Nothing particularly new in these remarks. I was struck by the specific endorsement of international effort, state action, and civil society cooperation when he advocated “…international activity aimed at the integral human development of all the world’s peoples and by the legitimate redistribution of economic benefits by the State, as well as indispensable cooperation between the private sector and civil society.” This is not vague.
I am particularly struck by his appeal for the least well-off, when he notes that “…an important part of humanity does not share in the benefits of progress and is in fact relegated to the status of second-class citizens.”
This is why Pope Francis is an important voice in the world-wide debate about inequality and social justice. While politicians are appealing to the middle-class for their votes and the one-percent for their campaign donations, Pope Francis is advocating for the least well-off. Their are other advocates for the least well-off, that is for sure, but none with the bully pulpit of the Pope.
Notice also that while there is a heavy emphasis on serving and lifting the poor, there are also references to abortion with mentions of “throwaway culture” and the “culture of death.” These terms can refer to a number of other things as well, such as the death penalty and war, but for a Catholic Pope, they undoubtably also include abortion.

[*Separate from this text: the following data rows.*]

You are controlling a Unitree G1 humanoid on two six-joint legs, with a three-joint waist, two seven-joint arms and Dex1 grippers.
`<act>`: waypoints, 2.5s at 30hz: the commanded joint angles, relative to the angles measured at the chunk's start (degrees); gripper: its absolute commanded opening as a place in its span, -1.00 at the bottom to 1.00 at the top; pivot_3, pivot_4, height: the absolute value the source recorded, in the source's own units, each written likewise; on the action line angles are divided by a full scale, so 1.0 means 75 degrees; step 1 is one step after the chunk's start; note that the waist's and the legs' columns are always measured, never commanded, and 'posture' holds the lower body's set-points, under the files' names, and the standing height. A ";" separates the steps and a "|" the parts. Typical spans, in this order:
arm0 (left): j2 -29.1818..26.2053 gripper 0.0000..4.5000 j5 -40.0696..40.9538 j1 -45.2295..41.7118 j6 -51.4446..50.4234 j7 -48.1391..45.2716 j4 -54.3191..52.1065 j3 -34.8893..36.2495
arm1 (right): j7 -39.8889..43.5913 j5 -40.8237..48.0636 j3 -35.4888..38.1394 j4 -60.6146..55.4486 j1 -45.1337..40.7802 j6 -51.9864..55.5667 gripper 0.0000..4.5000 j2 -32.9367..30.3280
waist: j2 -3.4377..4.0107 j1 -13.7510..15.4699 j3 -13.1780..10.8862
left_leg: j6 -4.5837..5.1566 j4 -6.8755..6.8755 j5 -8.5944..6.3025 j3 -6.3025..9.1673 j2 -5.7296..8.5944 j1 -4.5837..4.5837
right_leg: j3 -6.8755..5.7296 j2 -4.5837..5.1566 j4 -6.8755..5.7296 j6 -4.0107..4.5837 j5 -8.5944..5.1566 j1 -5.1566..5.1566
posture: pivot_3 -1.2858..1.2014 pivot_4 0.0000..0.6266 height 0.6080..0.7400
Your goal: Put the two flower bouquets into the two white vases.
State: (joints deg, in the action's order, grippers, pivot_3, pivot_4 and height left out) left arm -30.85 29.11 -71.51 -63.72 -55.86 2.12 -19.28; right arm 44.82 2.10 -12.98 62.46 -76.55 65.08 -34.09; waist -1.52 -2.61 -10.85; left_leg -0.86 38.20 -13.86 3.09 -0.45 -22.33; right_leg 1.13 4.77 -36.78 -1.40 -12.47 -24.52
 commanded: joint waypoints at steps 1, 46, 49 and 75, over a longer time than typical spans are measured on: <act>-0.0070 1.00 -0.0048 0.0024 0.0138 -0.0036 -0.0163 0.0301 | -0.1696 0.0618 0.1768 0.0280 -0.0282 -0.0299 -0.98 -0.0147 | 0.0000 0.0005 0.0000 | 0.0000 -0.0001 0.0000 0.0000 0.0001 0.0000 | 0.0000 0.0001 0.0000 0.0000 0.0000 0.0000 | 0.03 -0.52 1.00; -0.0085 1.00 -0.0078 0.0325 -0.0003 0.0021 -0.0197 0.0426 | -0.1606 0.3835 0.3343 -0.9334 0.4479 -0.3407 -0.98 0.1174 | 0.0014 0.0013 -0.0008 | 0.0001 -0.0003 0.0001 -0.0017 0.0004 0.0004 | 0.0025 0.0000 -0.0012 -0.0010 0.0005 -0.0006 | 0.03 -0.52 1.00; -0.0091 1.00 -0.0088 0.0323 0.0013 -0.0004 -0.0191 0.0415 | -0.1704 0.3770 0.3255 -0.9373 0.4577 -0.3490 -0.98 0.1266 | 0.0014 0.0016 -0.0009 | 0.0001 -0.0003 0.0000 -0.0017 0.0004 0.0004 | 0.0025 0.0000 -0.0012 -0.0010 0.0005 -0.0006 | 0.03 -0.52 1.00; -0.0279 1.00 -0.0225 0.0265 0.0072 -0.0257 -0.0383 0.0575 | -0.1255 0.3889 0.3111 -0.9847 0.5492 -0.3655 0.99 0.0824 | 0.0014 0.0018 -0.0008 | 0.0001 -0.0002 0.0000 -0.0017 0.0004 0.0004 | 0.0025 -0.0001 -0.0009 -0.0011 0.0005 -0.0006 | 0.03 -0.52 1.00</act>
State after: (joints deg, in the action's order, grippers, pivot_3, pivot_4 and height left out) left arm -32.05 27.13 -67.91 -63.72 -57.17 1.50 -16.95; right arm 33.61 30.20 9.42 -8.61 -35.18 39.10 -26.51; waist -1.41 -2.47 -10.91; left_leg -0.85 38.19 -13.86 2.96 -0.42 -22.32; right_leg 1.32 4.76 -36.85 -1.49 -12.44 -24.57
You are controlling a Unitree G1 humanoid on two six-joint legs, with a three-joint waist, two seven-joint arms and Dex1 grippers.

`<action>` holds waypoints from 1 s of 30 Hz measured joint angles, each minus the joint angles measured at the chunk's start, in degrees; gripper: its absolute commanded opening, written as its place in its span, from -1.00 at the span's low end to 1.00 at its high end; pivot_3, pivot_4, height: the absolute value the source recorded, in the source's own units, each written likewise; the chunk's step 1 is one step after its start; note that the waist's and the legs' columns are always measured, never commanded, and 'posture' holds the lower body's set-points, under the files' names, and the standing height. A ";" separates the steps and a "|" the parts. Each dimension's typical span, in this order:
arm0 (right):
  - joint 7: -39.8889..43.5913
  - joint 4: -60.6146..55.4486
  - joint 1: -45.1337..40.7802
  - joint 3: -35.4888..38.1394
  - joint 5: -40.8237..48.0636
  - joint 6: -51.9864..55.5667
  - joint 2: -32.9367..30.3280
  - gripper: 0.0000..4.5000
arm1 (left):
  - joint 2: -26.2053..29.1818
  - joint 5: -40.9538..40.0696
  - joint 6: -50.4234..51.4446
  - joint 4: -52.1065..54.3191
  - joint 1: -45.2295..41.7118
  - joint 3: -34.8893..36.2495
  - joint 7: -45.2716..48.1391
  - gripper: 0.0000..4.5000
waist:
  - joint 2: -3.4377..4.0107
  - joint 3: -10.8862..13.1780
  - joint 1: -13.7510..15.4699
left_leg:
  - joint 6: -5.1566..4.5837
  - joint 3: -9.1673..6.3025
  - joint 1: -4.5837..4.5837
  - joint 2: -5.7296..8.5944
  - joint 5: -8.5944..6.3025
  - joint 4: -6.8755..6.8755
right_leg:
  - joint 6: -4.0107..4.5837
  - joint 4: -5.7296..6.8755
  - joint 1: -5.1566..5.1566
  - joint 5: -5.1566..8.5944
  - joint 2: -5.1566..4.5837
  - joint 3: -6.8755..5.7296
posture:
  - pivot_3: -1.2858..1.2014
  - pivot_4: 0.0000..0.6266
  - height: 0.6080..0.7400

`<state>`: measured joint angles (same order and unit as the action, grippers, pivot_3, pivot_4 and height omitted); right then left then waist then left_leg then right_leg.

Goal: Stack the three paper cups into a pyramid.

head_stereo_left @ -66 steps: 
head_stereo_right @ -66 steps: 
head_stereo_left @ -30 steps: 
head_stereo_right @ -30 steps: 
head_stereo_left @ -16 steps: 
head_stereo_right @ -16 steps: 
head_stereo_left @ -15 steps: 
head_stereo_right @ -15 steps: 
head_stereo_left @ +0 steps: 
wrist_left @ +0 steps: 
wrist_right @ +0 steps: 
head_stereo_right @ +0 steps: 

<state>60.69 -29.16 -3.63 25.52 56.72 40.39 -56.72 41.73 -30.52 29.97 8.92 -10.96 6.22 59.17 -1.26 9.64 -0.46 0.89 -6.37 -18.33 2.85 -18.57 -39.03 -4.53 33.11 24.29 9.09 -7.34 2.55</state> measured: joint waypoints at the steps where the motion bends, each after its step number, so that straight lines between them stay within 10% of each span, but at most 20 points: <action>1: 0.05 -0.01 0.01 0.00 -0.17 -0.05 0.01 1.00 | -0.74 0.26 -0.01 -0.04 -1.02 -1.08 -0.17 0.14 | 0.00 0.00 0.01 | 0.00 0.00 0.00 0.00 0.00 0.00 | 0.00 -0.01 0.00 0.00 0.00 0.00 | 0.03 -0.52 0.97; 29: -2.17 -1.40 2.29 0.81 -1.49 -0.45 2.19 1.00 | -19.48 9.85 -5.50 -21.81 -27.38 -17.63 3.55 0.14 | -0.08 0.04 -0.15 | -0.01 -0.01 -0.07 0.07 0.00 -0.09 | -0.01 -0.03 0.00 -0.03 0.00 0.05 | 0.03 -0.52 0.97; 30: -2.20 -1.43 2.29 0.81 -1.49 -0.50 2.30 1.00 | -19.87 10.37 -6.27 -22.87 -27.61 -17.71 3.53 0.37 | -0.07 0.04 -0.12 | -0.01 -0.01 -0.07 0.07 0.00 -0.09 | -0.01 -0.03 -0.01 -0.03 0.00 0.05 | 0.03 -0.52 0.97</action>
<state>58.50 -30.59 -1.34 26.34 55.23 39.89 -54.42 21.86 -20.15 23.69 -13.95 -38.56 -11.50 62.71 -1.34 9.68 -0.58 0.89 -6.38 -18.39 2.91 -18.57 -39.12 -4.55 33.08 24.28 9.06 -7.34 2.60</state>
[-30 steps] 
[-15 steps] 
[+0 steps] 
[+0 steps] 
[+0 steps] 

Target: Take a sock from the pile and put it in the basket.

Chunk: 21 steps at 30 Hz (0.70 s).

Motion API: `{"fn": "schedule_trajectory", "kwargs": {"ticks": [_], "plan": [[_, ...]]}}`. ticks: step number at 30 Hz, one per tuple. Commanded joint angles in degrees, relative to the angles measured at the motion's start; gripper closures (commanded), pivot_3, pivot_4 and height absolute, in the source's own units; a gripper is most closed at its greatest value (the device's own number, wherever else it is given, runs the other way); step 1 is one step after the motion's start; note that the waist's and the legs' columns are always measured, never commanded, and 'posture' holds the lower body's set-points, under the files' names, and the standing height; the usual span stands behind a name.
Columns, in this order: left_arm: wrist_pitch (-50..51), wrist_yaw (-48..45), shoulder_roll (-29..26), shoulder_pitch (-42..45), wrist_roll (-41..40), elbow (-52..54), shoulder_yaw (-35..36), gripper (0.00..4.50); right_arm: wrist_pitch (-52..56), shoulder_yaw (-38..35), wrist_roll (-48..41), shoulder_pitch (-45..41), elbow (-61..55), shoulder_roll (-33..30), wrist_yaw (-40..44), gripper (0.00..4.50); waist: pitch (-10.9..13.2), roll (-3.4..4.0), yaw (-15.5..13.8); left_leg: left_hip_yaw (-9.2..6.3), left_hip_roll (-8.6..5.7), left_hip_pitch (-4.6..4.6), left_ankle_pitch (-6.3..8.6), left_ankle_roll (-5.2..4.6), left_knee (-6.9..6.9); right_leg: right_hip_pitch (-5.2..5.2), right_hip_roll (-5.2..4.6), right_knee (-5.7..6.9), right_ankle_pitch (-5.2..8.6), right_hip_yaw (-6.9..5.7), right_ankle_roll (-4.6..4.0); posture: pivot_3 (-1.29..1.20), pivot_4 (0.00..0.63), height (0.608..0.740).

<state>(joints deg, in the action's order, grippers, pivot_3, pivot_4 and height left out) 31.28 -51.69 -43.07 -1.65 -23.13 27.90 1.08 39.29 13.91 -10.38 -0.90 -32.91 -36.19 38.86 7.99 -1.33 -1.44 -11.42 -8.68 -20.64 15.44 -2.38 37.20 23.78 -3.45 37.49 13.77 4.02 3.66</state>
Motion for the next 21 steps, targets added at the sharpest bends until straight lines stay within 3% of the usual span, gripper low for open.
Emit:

I think this is part of why American liberals prefer to mock and laugh at the remarks of Rush Limbaugh and other American right-wing responses to Pope Francis. Right-wing nuts help support their narrative. Pope Francis is a figure that many liberals really like, but he does not fit nicely within the traditional liberal vs. conservative narrative.
Sometimes we should question the narrative.
In particular we should ask: Who benefits from this narrative?
Primarily groups like the Democratic Party and the major liberal special interest groups benefit from this narrative. By keeping our attention on the Koch brothers, Fox News, and talk radio, we are distracted.
The Democrats are not “those crazies.” Good for them, but that is hardly impressive.
But who are they serving? It is not the poor. It is the wealthy and the connected that fund their organizations and their campaigns. Some Democratic politicians talk about inequality and poverty, but they are scared to death of terms such as “the redistribution of wealth.” Why? Because they are scared to bite the hand that feeds them.
No religious voice should be completely comfortable with any political party, especially any of the major big-money parties. If anything is of the world, it would be political parties. Christian voices should inherently be in tension with the ways of the world. This does not mean that Christians should not be involved in politics or with political parties. I actually think party participation is very important. However, the critique offered by the Pope is deeper and more sweeping than our normal partisan bickering. If you only see it as reinforcing your partisan narrative, your are missing the point.
The critique offered by Pope Francis challenges all of us. To make this a matter of left vs. right misses the point. He is not critiquing the other guy. He is critiquing all of us.
If anything, the liberal vs. conservative political narrative fails to provide the “spirit of solidarity” which is needed in order to tackle the serious issues that devastate the large segments of the human family that have been “cast off” or “left behind.”
Pope Francis is providing both a loud voice and leadership when it comes to the critique of injustice in our world. I value this immensely and I am not even Catholic. However, we are missing an opportunity if we do not act to achieve these goals. While we might not be able to change our political foes, we can start by re-evaluating our own paradigms and our own tactics.
This is a great opportunity. What a shame it would be if we squandered it wasting our time mocking Ann Coulter.